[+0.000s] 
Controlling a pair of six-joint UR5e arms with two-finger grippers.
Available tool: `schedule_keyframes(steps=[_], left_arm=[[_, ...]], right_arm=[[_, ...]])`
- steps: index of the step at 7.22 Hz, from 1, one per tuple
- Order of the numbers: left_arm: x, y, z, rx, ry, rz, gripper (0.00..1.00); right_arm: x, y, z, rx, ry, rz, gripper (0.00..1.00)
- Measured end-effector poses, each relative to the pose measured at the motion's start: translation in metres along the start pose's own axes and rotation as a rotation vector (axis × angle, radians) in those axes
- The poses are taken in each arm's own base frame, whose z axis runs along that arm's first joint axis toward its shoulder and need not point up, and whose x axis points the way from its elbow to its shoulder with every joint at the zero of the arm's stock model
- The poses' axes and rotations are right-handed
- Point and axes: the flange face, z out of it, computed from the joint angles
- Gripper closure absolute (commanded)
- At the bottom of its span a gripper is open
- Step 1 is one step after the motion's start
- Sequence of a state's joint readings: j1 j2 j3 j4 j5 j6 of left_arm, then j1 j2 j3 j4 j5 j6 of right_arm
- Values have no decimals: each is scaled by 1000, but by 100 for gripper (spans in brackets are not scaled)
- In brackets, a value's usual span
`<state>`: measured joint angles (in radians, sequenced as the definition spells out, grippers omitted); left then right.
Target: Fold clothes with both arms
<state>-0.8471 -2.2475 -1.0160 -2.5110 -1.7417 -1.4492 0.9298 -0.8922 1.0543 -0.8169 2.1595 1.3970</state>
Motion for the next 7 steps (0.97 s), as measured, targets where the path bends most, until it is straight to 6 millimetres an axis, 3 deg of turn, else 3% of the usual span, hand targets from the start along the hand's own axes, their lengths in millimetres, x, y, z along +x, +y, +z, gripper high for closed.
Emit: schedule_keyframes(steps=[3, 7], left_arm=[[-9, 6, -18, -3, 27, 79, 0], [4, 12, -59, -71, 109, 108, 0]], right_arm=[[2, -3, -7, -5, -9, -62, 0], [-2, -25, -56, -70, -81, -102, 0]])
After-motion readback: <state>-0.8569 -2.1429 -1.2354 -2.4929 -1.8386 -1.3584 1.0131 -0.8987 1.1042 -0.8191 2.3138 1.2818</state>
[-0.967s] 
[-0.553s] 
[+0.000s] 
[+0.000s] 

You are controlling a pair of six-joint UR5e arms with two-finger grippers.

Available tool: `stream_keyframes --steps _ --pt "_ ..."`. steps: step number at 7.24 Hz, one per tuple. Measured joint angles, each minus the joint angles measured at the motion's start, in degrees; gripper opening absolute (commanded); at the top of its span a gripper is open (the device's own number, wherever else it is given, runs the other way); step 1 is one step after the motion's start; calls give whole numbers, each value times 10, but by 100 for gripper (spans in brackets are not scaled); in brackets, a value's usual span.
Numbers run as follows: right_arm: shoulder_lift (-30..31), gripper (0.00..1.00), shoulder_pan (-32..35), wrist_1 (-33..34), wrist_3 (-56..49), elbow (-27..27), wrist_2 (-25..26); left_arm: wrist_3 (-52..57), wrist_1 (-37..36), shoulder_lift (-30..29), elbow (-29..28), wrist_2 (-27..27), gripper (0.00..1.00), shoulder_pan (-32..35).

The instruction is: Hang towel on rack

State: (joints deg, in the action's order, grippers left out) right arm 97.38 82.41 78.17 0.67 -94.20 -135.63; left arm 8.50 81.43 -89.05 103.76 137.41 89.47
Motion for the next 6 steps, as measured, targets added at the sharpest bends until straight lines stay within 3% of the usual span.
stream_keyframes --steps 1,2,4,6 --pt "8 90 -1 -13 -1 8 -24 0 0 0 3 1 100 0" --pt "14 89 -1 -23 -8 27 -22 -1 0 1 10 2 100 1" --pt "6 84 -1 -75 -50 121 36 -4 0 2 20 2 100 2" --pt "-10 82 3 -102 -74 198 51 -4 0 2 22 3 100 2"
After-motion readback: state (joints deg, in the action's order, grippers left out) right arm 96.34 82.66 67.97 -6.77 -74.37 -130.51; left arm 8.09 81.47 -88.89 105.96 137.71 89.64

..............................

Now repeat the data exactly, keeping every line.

### [RESPONSE TO THIS TASK]
[+0.000s] 
Controlling a pair of six-joint UR5e arms with two-finger grippers.
Available tool: `schedule_keyframes(steps=[_], left_arm=[[_, ...]], right_arm=[[_, ...]])`
- steps: index of the step at 7.22 Hz, from 1, one per tuple
- Order of the numbers: left_arm: x, y, z, rx, ry, rz, gripper (0.00..1.00); right_arm: x, y, z, rx, ry, rz, gripper (0.00..1.00)
- Measured end-effector poses, each relative to the pose measured at the motion's start: translation in metres along the start pose's own axes and rotation as a rotation vector (axis × angle, radians) in those axes
- The poses are taken in each arm's own base frame, whose z axis runs along that arm's first joint axis toward its shoulder and need not point up, and whose x axis points the way from its elbow to its shoulder with every joint at the zero of the arm's stock model
- The poses' axes and rotations are right-handed
- Point and axes: the flange face, z out of it, computed from the joint angles
- Gripper closure absolute (commanded)
- At the bottom of its span a gripper is open
- Step 1 is one step after the motion's start
- Sequence of a state's joint readings: j1 j2 j3 j4 j5 j6 of left_arm, then j1 j2 j3 j4 j5 j6 of right_arm
- Values have no decimals: each is scaled by 1000, but by 100 for gripper (spans in brackets are not scaled)
- In brackets, a value's usual span
`<state>`: measured joint angles (in radians, sequenced as the definition spells out, grippers omitted); left then right.
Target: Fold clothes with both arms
<state>-0.8471 -2.2475 -1.0160 -2.5110 -1.7417 -1.4492 0.9298 -0.8922 1.0543 -0.8169 2.1595 1.3970</state>
Motion for the next 7 steps (0.97 s), as measured, targets where the path bends most, until it is straight to 6 millimetres an axis, 3 deg of turn, else 3% of the usual span, hand targets from the start along the hand's own axes, their lengths in millimetres, x, y, z along +x, +y, +z, gripper high for closed.
Emit: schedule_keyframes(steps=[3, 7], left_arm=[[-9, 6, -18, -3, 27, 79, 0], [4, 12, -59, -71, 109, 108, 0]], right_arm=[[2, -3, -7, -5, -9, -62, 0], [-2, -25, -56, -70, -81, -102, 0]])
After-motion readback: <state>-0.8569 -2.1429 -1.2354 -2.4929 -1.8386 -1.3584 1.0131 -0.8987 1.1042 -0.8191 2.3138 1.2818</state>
[-0.967s] 
[-0.553s] 
[+0.000s] 
[+0.000s] 

You are controlling a pair of six-joint UR5e arms with two-finger grippers.

Available tool: `stream_keyframes --steps _ --pt "_ ..."`. steps: step number at 7.24 Hz, one per tuple. Measured joint angles, each minus the joint angles measured at the motion's start, in degrees; gripper opening absolute (commanded); at the top of its span a gripper is open (the device's own number, wherever else it is given, runs the other way); step 1 is one step after the motion's start; calls give whole numbers, each value times 10, but by 100 for gripper (spans in brackets are not scaled); in brackets, a value's usual span.
Numbers run as follows: right_arm: shoulder_lift (-30..31), gripper (0.00..1.00), shoulder_pan (-32..35), wrist_1 (-33..34), wrist_3 (-56..49), elbow (-27..27), wrist_2 (-25..26); left_arm: wrist_3 (-52..57), wrist_1 (-37..36), shoulder_lift (-30..29), elbow (-29..28), wrist_2 (-27..27), gripper (0.00..1.00), shoulder_pan (-32..35).

The instruction is: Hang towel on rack

State: (joints deg, in the action's order, grippers left out) right arm 97.38 82.41 78.17 0.67 -94.20 -135.63; left arm 8.50 81.43 -89.05 103.76 137.41 89.47
Motion for the next 6 steps, as measured, targets added at the sharpest bends until straight lines stay within 3% of the usual span.
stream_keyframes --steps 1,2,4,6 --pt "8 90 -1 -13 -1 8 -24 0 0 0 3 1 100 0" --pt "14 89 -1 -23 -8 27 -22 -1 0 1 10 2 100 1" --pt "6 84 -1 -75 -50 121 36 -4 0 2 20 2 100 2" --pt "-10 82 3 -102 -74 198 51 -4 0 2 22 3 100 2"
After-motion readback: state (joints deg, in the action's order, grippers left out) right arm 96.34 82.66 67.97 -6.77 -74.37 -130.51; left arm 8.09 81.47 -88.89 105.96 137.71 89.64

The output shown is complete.